Он помнил и ее, и толстого незрячего негра, председателя стойкой, не замешанной ни в оппортунизме, ни в ревизионизме американской компартии Генри Уинстона, и страшного бабника, американского же эмигранта певца Дина Рида, стиравшего перед посольством в Сантьяго звездно–полосатый флаг, величественную чернокожую красавицу Анджелу Дэвис и улыбчивых, безликих не то камбоджийских, не то лаосских товарищей, а еще задумчивого безымянного седого аргентинца, которого водил с экскурсией по Дворцу пионеров, и на прощанье гаучо подарил вышколенному гиду открытку с видом великолепного ночного Буэнос–Айреса, а на обороте написал: “Однажды ты станешь коммунистом и поймешь, что нет большего счастья, чем отдать жизнь за свободу своего народа”. И хотя коммунистом Колюня так и не стал, все равно не жалел, что все это ему не приснилось, но было наяву.
Увлекательное занятие искать тех, кто плел вокруг моего героя заговоры и интриги, соблазнял, шантажировал, подкупал, вовлекал в свои тайные ложи и пытался использовать в нечистых целях; логично предъявлять им запоздалый счет, объясняя их ядовитым влиянием его переменчивость и шаткость, забавно вспоминать, как, рожденный на демографическом всплеске для счастливой жизни при коммунизме, подросток из правоверной партийной семьи ломал голову над словами влюбленных в чилийских террористов двух отчаянных девочек, компаньерш Санчеса и Рохаса из кружка испанского языка, запальчиво заявивших однажды своему невинному одноклубнику камараде Альберто, что родная их сторонушка еще хуже пиночетовской Чили, а политзаключенных и страшных лагерей в ней будет наверняка, ох, поболе, чем во всей Латамерике, и вообще ничем она не лучше, чем была при царях.
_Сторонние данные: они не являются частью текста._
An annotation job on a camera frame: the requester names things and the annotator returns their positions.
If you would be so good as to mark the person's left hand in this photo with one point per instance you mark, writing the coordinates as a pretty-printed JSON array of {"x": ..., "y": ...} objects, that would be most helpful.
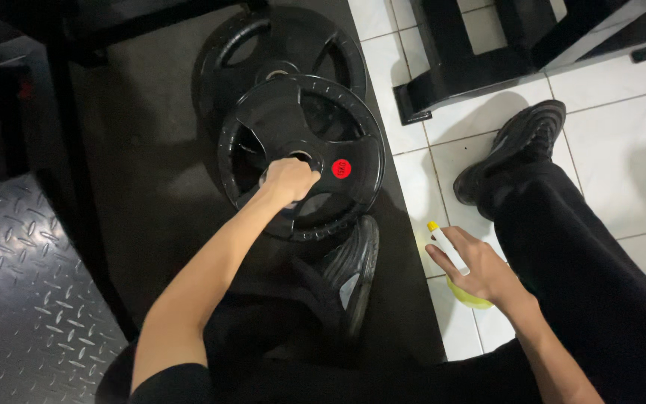
[{"x": 289, "y": 180}]

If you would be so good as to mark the person's right hand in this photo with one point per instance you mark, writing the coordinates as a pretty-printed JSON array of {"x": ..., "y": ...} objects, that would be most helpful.
[{"x": 485, "y": 272}]

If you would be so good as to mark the person's right fingers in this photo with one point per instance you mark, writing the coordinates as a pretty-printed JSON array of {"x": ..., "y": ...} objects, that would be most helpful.
[{"x": 441, "y": 263}]

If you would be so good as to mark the person's left fingers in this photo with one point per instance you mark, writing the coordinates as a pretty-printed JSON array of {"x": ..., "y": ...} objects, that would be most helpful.
[{"x": 304, "y": 170}]

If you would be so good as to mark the yellow spray bottle white nozzle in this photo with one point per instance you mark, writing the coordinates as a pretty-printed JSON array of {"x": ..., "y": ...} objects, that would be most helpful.
[{"x": 447, "y": 248}]

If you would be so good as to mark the small grey cloth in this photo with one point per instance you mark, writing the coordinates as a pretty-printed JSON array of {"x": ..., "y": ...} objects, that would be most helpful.
[{"x": 289, "y": 205}]

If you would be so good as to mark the black weight plate red sticker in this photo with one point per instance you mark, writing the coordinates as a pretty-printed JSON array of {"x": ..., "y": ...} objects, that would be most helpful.
[{"x": 351, "y": 143}]

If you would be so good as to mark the person's black left shoe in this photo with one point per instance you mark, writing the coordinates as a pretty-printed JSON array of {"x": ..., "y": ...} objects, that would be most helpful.
[{"x": 356, "y": 263}]

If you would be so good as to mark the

А посему, если уж так приспичило ему освобождать униженных и угнетенных, то начинать надо отсюда.
Презрев длинный эскалатор, они спускались по крутому склону Ленинских гор к тогда еще не закрытой станции метро невдалеке от места, где давали клятву первые кидовцы империи Герцен и Огарев, и по–хорошему с девицами друживший, готовый взять их в своих электрических фантазиях за линию невидимого фронта, чтобы всем вместе заделать на другом краю земли р–революцию, Колюнчик опешил и не находил слов. Он не понимал, как можно даже сравнивать фашистский бесчеловечный режим, а тем более ужасную эпоху царизма с его вот уже шестьдесят лет как человеколюбивой, пусть даже немножко скучной, заплесневелой, но все равно самой прогрессивной и свободной советской страной, где встречались отдельные недостатки и отдельные нехорошие люди, но изменить светлой сущности Родины они не могли, отгонял прочь лукавые мысли и приписывал злопыхательство девичьей звонкой дурости, но что–то грызло его, недомолвки, маленькие неточности, ставившие под сомнение все грандиозное и стройное сооружение окружающего мира, которому верой и правдой, не рассуждая, служил Колюнин отец, к которому приспособился и научился извлекать маленькую пользу один дядюшка и из–за которого погибал другой.
— А члена КПСС знаешь как зовут? — не отставала развязная, с обветренным лицом и вечной лихорадкой на влажных чувственных губах грубоватая Санчес, которую Колюнина непроходимая девственность и пионерская тупость по–женски злили.
— Какого члена?
— Любого! — хмыкнула она и торжествующе выпалила: — Ка–пэ–эсэсовец!
Тотчас же он подумал об отце и почувствовал себя лично задетым, как давным–давно в автозаводском детсадике, где, играя в Октябрьскую революцию, никто из пролетарских детей почему–то не хотел быть Лениным и где какой–нибудь злой и глупый мальчишка подхватывал фразу, начинавшуюся с “а мой папа”, и орал во всю глотку: “Работает в гестапо!” Тогда у маленького купавнинца, говорившего о своем отце без конца, сжимались кулачонки, он бросался на обидчика и бился до крови — но не драться же было “guerillero”2 с девчонкой, как когда–то дрался на зеленой дачной улице на потеху пятнадцатилетним пацанам Колюня с пухлой Иришкой.